**YOUR OBJECTIVE:** Search each line of the data for the word "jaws"; copy every line where it is found.

=-=-=

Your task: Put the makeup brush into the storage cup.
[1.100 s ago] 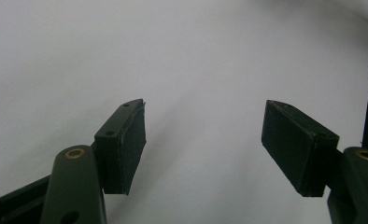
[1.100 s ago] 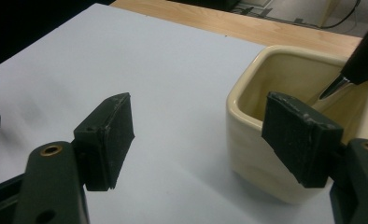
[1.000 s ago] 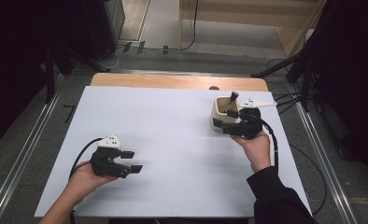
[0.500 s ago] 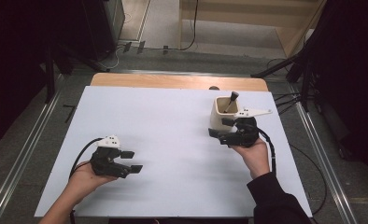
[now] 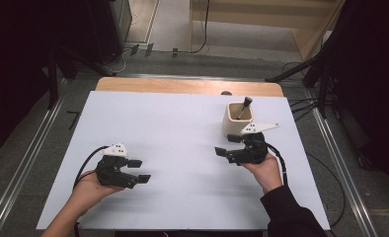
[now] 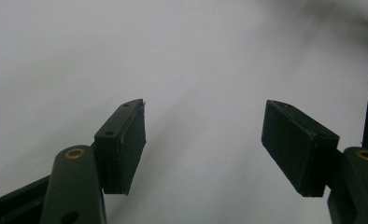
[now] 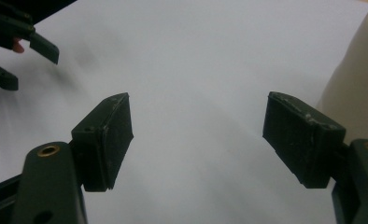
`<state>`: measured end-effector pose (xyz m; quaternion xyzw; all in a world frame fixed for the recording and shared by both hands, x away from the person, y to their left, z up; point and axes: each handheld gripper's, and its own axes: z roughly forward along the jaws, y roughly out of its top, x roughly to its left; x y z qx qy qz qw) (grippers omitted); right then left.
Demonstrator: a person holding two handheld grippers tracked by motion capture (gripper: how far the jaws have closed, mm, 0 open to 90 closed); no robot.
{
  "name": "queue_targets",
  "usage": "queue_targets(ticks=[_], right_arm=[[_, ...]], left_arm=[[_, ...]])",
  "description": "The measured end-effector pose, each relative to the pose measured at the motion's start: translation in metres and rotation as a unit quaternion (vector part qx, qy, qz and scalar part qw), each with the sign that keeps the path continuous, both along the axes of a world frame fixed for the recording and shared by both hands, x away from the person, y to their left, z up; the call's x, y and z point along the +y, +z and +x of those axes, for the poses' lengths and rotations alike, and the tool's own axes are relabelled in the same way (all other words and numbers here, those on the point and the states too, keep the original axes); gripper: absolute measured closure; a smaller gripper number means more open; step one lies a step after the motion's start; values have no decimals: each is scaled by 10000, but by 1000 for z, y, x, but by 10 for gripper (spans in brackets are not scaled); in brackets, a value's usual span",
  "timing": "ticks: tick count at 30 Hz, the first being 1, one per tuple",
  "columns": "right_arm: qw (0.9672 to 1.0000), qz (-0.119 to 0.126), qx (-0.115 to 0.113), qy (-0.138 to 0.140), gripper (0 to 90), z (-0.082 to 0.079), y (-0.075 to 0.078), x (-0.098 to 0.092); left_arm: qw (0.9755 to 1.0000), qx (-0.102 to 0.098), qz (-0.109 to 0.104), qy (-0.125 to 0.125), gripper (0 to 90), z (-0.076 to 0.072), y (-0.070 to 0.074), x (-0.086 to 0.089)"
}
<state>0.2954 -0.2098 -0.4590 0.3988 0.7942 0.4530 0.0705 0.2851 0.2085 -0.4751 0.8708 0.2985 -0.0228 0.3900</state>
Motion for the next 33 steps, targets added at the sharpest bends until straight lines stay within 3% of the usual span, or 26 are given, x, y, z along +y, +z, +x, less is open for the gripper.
queue_targets(ticks=[16, 20, 33], right_arm=[[9999, -78, 62, 103, 254, -20, -13, -8], [9998, -164, -65, 104, 247, -26, -16, -8], [9989, -393, 43, 257, 219, -36, -26, -12]], left_arm=[[10000, -37, 30, -31, 314, 0, -1, 0], [10000, -37, 56, -22, 314, 0, -1, 0], [10000, -55, 78, -24, 311, 1, -1, 0]])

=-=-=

**EXERCISE ANSWER:**
`<state>`: measured end-effector pose (xyz m; quaternion xyzw; all in a world frame fixed for the recording and shared by both hands, x away from the person, y to their left, z up; point and axes: each handheld gripper's, and its own axes: z roughly forward along the jaws, y roughly out of its top, x roughly to its left; x y z qx qy qz qw) (grippers omitted); right then left.
Demonstrator: a person holding two handheld grippers tracked by motion capture (gripper: how far the jaws have closed, mm, 0 open to 90 closed); no robot.

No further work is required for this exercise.